Bibl.: P. Kielholz, in Schweiz. Med. Wschr., LXXXVII (1957); McGill University, Conference on depression and allied states, in Canadian Psych. Ass. Journal, suppl. vol. IV (1959); Cambridge University, Symposium on depression, sett. 1959; J. J. Lopez Ibor, Los problemas de las enfermedades mentales, Madrid 1949; K. Schneider, in Fortschr. d. Neurol., XVII (1949), p. 429; H. J. Weitbrecht, in Fortschr. d. Neurol., XX (1952), p. 247; H. Ey, Études psychiatriques, III, Parigi 1954; F.A. Freyhan, in Nervenarzt, XXVIII (1957), p. 504; W. Janzarik, in Nervenarzt, XXX (1959), p. 153; H. Volkel, in Arch.
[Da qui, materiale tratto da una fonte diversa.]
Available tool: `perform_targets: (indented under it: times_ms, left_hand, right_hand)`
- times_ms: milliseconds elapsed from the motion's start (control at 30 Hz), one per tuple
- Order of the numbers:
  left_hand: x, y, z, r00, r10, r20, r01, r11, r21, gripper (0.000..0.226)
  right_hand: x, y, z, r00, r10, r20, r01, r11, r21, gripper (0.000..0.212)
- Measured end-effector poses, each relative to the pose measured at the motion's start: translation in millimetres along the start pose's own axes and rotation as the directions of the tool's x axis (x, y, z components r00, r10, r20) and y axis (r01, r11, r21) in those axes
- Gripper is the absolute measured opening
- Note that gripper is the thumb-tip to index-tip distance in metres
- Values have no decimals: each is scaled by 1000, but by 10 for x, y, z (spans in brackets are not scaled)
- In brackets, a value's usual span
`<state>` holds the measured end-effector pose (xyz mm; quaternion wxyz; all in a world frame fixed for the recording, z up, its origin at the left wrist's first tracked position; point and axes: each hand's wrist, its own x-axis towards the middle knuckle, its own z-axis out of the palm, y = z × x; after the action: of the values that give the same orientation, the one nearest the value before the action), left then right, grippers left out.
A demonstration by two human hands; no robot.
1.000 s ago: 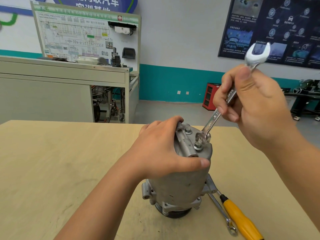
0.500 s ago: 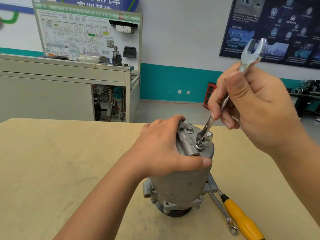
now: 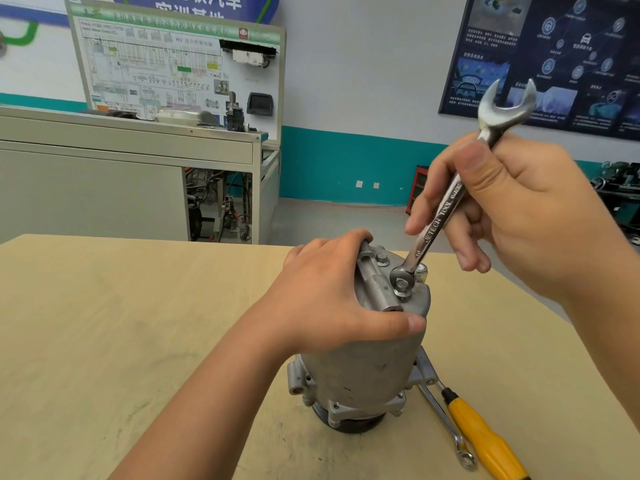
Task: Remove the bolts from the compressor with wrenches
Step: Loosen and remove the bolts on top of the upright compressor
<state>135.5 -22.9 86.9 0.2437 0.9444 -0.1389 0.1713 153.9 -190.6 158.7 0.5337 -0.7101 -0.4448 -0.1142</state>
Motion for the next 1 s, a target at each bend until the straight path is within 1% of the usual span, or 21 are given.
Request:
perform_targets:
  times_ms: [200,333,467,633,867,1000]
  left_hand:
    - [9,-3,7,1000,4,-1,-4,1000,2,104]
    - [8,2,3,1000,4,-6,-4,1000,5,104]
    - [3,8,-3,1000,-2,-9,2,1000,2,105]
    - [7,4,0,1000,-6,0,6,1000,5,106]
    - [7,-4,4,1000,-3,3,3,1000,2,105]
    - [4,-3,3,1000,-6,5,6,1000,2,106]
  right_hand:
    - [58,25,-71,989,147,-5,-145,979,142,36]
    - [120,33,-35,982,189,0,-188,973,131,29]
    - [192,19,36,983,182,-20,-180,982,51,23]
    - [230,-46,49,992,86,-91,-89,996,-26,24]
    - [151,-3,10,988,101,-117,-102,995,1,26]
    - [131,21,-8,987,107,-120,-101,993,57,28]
Psych. Neur., CXXXVII (1959), p. 325; L. Bini, Treatment of depression, in Symposium on depression, Cambridge Univ., settembre 1959; J. Wyrsch, États dépressifs, in Acta Psychosomatica, 1959; F. S. Kallmann, in Am. Handb. of Psych., I (1959), p. 175; V. E. Gebsattel, Prolegomena einer medizinischen Anthropologie, Berlino 1954; W. M. Sperry, The biochemistry of depression, in P. H. Hoch e J. Zubin, Depression, New York 1954; M. Reiss, in Arch. Psych. Nervenkr., CLXXXVII (1952), p. 488; R. A. Cleghorn, in H. Hoagland, Hormones, Brain function and behavior, New York 1957; A. Elithorn, W. McKissock, G. Knight e M. Partridge, in Brit. Med. J., XIII (1958), p. 1470.